The software saved recordings and pictures of deceased loved ones, children's first birthdays, special messages, and so on, and I was also getting email from all sorts of police and investigative groups. Various American police forces got in touch for help catching child predators, or making sense of data they had recovered from phones seized from drug dealers. In some special cases where data had been partly corrupted in an attempt to erase it the investigating officers would send me a dump of backup data. In one memorable case I was surprised to receive a cache of photos of men posing with guns, gunshot wounds, and piles of cash and drugs. (Of course, all data was kept confidential and securely erased from our systems after recovery.)

I needed help so that I could put all my energy into Wiggle, so I turned to my London network and some of my former colleagues. Andy, who had been the Development Manager at Confetti, stepped in to run sales and development of the iPhone Backup Extractor. I took a non-exec role at Reincubate whilst Andy and a growing team built on my original software, and over time we released a number of other applications, including a similar backup extractor for the BlackBerry. One of the reasons it had been so demanding on my time was that despite only committing to support paying users, I had been going to any length – email late into the evening, changing the program, whatever – to help the free users, too. This seemed to lead to even more people getting in touch with us, and I was keen that Andy continue this pattern.

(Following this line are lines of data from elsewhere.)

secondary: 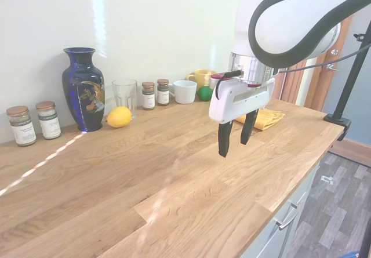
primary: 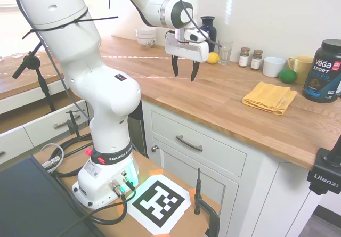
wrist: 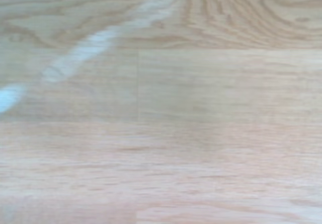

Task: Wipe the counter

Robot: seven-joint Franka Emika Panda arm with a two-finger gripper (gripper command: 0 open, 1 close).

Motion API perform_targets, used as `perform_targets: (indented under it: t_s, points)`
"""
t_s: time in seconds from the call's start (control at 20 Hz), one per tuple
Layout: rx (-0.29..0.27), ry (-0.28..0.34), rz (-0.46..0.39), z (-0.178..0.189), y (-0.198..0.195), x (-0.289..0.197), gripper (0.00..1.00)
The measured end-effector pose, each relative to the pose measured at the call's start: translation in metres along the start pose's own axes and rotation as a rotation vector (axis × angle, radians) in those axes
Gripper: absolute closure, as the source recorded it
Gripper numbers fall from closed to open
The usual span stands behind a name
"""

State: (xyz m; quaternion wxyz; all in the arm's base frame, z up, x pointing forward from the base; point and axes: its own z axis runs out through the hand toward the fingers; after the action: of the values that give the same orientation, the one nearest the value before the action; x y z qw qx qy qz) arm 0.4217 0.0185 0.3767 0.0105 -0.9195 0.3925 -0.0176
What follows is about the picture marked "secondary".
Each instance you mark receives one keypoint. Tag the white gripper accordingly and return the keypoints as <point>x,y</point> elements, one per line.
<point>232,101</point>

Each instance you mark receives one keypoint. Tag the yellow terry cloth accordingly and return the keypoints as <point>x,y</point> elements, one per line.
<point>268,119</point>

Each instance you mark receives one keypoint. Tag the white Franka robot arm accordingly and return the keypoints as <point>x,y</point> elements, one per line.
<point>278,17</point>

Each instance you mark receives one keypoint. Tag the green lime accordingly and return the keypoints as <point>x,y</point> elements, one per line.
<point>205,93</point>

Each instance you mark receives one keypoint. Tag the jar with red lid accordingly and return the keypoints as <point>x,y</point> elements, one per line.
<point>214,81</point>

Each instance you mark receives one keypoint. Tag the yellow ceramic mug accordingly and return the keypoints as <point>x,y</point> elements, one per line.
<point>203,77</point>

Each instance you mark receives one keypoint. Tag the white ceramic mug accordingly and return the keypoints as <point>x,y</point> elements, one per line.
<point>184,92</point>

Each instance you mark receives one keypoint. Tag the spice jar with brown lid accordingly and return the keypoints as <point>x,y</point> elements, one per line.
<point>148,96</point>
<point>163,92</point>

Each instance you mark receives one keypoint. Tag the grey cabinet drawer front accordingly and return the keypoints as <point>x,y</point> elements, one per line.
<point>287,211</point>

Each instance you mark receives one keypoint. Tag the wooden door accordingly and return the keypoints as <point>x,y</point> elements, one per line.
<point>324,72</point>

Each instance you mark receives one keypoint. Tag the clear drinking glass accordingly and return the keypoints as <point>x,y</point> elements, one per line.
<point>125,97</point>

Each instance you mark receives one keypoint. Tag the yellow lemon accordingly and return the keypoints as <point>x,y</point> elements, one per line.
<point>119,117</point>

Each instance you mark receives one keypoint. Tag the dark blue porcelain vase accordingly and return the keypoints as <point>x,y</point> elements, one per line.
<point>83,92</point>

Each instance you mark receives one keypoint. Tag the spice jar with copper lid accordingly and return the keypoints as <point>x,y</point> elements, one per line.
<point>48,120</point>
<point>22,126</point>

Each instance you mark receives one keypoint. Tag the black camera stand with clamp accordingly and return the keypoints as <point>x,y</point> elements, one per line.
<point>352,75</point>

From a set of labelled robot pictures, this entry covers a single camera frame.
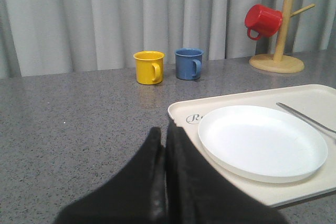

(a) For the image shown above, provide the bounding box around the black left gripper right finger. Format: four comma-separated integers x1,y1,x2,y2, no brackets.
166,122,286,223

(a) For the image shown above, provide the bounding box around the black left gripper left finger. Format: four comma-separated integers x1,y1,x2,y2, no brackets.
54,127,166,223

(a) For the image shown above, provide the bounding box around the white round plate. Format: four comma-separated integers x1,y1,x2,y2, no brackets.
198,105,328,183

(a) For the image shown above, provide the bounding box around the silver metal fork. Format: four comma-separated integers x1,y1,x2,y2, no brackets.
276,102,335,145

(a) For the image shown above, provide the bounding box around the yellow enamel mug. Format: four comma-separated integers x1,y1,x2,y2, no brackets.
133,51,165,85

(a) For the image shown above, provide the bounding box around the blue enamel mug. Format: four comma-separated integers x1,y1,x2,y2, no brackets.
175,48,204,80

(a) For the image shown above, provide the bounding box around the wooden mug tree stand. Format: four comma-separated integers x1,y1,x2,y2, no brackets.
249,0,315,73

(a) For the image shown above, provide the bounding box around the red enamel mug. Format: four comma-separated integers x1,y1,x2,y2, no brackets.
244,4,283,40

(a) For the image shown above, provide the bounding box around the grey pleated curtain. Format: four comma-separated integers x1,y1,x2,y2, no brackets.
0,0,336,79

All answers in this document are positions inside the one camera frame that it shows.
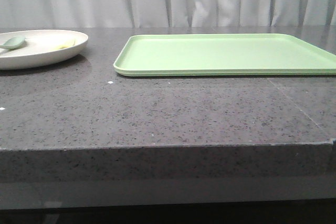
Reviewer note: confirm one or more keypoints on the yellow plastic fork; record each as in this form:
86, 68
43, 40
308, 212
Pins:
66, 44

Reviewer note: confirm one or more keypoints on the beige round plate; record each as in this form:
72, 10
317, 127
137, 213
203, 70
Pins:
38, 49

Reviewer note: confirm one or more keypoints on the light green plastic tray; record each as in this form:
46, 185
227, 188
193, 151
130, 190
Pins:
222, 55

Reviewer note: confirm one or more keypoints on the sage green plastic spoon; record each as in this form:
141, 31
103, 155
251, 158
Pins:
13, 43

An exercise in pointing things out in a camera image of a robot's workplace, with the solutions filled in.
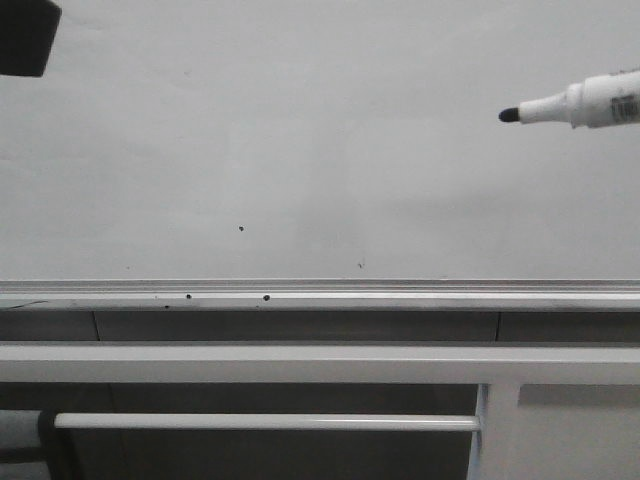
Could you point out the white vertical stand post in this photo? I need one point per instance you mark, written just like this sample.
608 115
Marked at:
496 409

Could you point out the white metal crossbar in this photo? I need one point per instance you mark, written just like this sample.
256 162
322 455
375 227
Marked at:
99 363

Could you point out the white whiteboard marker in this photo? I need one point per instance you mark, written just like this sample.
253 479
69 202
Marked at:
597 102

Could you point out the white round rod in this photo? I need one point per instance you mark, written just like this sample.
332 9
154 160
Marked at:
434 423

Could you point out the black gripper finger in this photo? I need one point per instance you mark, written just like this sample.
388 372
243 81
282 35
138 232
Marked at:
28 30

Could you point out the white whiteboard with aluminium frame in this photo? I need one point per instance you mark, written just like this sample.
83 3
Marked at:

We were first to support every release of iOS and encrypted data extraction

By this point a handful of competitors had sprung up, but none were as committed to getting people’s data back as our team was. Just as we were first to create a backup extractor, we were first to support every major new release of iOS and first to support extraction of data secured with Apple’s proprietary encryption system. Andrew periodically wrote code and built some interesting visualisations which got press interest, including one to plot where an iPhone user had been on Google Earth.

In late 2011, after moving mountains, we sold Wiggle to private equity company Bridgepoint, and after that process there was little question I’d follow my heart and leave to run Reincubate as a proper product business. Of course, I’ve skipped a lot of detail, but by that time Reincubate had built a team of 6, written or bought its way to a small stable of applications and sites, sold to a range of impressive customers, and taken more than $1m in sales.

The team insist I use this picture
The team insist I use this picture

Andy and I opened the company’s first office in the City in August 2012, and Andrew joined us later that year -- after we bought his company -- to make a team of three.

As the company continues to develop the team and I will write the occasional post on how we work and what we have been learning.